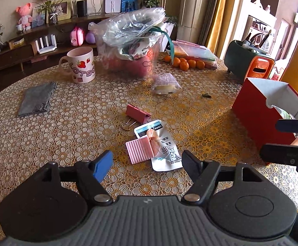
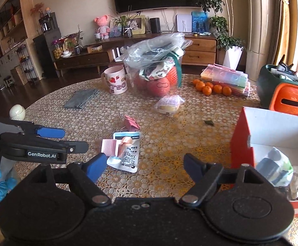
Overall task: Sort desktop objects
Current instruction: 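Withdraw both tools from the shoebox toward the pink comb and white packet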
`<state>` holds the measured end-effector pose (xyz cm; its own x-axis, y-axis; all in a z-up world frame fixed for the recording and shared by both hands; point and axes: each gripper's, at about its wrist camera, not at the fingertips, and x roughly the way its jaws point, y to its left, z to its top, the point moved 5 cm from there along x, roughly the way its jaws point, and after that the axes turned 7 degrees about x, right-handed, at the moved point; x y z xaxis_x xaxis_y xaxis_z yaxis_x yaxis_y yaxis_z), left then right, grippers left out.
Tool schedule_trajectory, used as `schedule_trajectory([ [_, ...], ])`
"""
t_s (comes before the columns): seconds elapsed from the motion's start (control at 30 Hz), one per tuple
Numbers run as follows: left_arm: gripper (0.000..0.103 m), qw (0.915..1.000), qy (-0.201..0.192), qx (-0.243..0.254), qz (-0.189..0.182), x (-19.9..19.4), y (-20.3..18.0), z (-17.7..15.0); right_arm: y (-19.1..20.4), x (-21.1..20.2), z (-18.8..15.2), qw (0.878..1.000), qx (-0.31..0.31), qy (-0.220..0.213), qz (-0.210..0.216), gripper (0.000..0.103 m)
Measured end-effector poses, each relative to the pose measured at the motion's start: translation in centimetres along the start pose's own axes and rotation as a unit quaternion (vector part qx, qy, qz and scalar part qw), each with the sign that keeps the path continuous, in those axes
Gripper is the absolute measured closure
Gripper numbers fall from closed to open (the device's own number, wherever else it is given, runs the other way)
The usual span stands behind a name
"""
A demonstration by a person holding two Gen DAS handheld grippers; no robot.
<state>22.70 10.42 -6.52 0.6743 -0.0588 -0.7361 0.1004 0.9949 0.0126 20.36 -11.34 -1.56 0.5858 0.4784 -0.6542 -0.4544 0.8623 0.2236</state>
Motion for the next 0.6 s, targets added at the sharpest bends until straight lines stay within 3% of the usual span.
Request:
schedule_trajectory([
  [0.33, 0.024, 0.9991, 0.032, -0.02, 0.016, 5.3, 1.8, -0.2, 1.2, 4.6, -1.1, 1.0, -0.012, 0.02, 0.003, 0.011],
  [0.6, 0.024, 0.9981, 0.047, -0.033, 0.023, 8.5, 2.8, 0.7, 3.1, 8.1, -2.1, 0.999, -0.028, 0.013, -0.012, 0.009],
])
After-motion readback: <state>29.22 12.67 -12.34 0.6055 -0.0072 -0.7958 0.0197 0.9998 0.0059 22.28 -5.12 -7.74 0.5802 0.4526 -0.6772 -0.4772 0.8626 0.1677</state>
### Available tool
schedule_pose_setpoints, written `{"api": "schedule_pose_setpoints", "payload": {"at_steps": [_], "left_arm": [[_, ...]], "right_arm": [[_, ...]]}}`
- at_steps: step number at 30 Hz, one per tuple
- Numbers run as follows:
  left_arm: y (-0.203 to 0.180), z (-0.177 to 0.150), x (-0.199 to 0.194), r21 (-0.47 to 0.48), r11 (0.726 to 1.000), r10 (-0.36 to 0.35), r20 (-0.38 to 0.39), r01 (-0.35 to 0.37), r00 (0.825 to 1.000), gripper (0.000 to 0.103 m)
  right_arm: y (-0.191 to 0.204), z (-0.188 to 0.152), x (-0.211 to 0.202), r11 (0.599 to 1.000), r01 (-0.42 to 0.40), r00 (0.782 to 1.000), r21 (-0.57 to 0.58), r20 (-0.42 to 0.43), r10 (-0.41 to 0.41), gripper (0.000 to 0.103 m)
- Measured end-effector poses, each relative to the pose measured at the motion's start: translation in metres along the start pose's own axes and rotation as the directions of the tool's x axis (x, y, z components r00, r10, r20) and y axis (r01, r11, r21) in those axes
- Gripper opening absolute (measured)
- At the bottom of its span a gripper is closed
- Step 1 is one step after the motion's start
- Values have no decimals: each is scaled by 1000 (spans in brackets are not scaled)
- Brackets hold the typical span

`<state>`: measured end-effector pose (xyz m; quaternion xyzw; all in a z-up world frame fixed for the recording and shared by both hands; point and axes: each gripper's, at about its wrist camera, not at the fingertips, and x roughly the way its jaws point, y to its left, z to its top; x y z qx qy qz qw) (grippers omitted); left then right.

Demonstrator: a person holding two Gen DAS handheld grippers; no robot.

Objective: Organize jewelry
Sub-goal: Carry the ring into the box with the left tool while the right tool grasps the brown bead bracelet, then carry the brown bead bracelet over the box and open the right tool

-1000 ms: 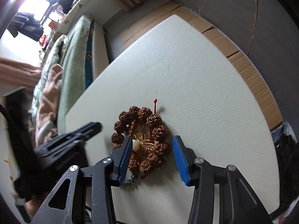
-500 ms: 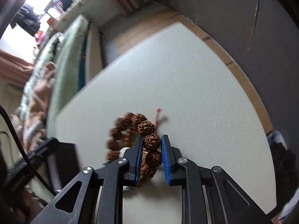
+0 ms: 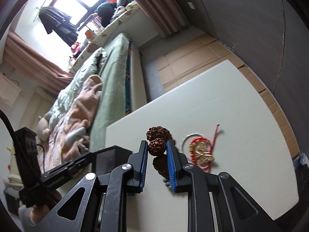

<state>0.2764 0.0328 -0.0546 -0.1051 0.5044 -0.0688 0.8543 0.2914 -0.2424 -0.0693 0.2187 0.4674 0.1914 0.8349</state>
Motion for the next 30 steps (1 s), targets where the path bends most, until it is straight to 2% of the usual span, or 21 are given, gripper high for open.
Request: {"api": "schedule_pose_setpoints", "payload": {"at_steps": [5, 7, 9, 11, 12, 13, 14, 21, 28, 30], "left_arm": [[18, -2, -3, -22, 1000, -16, 9, 16, 1000, 14], [25, -1, -2, -36, 999, 4, -2, -4, 1000, 14], [31, -3, -2, -54, 998, -21, -10, 21, 1000, 17], [36, -6, -7, -82, 995, -49, -4, 48, 999, 36], [37, -8, -9, -89, 995, -52, 6, 52, 999, 54], [39, -10, -15, -98, 994, -53, 29, 55, 998, 66], [41, -12, -21, -104, 993, -52, 53, 58, 997, 68], [65, -23, -38, -156, 986, -48, 94, 62, 994, 69], [92, -26, -50, -207, 977, -18, 126, 44, 992, 69], [98, -26, -51, -215, 976, -12, 125, 39, 992, 69]], "right_arm": [[19, -6, -10, 999, -32, 999, -17, 17, 32, 21], [27, -9, -11, 998, -49, 999, -26, 19, 49, 21], [37, -12, -13, 996, -75, 997, -38, 23, 76, 21], [44, -14, -17, 993, -111, 993, -49, 26, 112, 21], [49, -14, -15, 991, -121, 992, -53, 27, 122, 21], [54, -17, -15, 989, -133, 990, -59, 29, 135, 21], [60, -18, -14, 987, -147, 988, -68, 31, 150, 21], [87, -28, 3, 971, -220, 975, -95, -4, 220, 21], [110, -37, 26, 962, -248, 968, -113, -49, 244, 21], [116, -40, 37, 955, -281, 959, -100, -74, 274, 21]]}}
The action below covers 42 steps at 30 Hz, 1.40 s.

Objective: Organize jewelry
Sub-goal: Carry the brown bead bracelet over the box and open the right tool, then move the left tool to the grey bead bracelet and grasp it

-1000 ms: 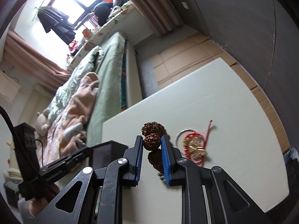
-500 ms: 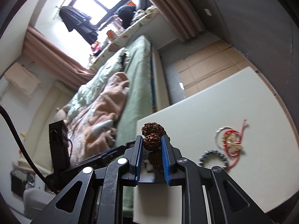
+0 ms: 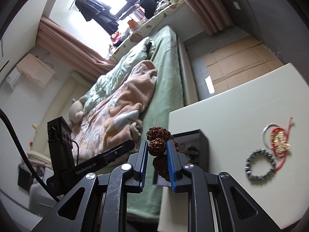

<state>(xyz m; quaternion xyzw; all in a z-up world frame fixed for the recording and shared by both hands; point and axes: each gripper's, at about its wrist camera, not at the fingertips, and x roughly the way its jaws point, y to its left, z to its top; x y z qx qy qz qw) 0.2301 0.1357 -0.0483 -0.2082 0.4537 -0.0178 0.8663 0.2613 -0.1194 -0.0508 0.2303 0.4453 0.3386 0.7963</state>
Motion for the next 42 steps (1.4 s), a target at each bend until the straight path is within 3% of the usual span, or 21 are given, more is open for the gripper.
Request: {"api": "schedule_pose_setpoints", "payload": {"at_steps": [4, 5, 6, 8, 13, 20, 27, 31, 35, 37, 39, 42], "left_arm": [[10, -1, -1, -3, 1000, 12, 1, -12, 1000, 69], [12, -2, -1, 2, 1000, 17, 0, -17, 1000, 69], [12, -2, -1, 6, 1000, 19, 0, -19, 1000, 69], [13, -3, -3, 12, 1000, 19, 6, -19, 1000, 69], [6, -2, -7, 28, 1000, -5, 25, 5, 1000, 83], [-21, -6, 1, 95, 995, -13, 11, 12, 1000, 83], [-50, -12, 13, 161, 987, -24, -13, 25, 1000, 83], [-69, -14, 17, 190, 981, -32, -8, 33, 999, 83], [-92, -16, 26, 225, 973, -50, -24, 54, 998, 83], [-103, -18, 33, 243, 968, -50, -39, 58, 998, 83], [-113, -21, 39, 263, 963, -51, -53, 63, 997, 83], [-129, -26, 48, 298, 952, -46, -67, 64, 997, 83]], "right_arm": [[2, -1, 22, 1000, 6, 997, 28, -76, -4, 23], [1, 0, 27, 999, 8, 995, 39, -100, -4, 35], [-1, 1, 28, 999, 20, 993, 48, -113, -15, 61], [-7, 0, 21, 997, 51, 995, 63, -92, -45, 75], [-17, 2, -10, 995, 85, 996, 52, -33, -83, 75], [-34, 4, -48, 978, 207, 976, 38, 60, -209, 75], [-66, 5, -76, 958, 275, 957, 81, 71, -280, 75], [-87, 3, -88, 956, 261, 962, 137, 48, -269, 75], [-103, 3, -91, 964, 193, 981, 182, 3, -196, 75], [-111, 2, -91, 960, 191, 981, 204, -12, -192, 80], [-115, 0, -90, 956, 202, 979, 211, -14, -204, 92], [-127, 0, -90, 946, 217, 976, 241, -29, -217, 95]]}}
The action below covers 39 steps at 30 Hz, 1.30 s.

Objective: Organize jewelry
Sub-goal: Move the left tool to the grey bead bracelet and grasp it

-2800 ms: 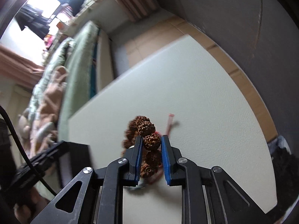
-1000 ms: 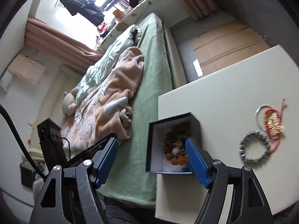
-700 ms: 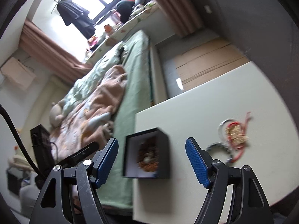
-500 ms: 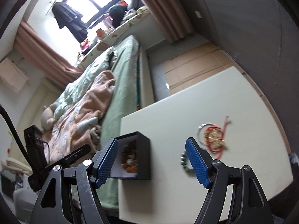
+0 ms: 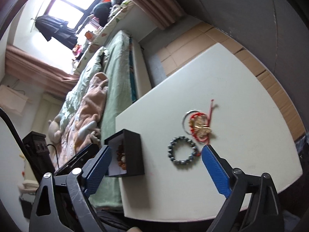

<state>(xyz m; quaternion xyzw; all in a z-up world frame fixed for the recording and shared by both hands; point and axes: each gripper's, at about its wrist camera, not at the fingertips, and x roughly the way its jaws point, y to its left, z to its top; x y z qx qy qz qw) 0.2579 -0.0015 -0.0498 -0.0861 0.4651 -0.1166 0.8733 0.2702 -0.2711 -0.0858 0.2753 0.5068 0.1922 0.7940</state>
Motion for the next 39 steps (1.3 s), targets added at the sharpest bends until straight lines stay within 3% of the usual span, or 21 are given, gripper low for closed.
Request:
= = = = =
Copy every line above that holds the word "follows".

Numbers run as follows: left_arm: gripper (0.000..0.103 m), qw (0.915..1.000), qy (-0.201..0.192), qx (-0.243..0.254), qz (-0.189..0.182), x (-19.9..19.4), y (-20.3..18.0), z (-17.7..15.0); right_arm: y (-19.1..20.4), x (-21.1..20.2), z (-18.8..15.2), qw (0.878..1.000), qx (-0.31..0.31), qy (-0.220..0.213), qz (-0.210..0.216), gripper (0.000..0.103 m)
- Numbers run as follows:

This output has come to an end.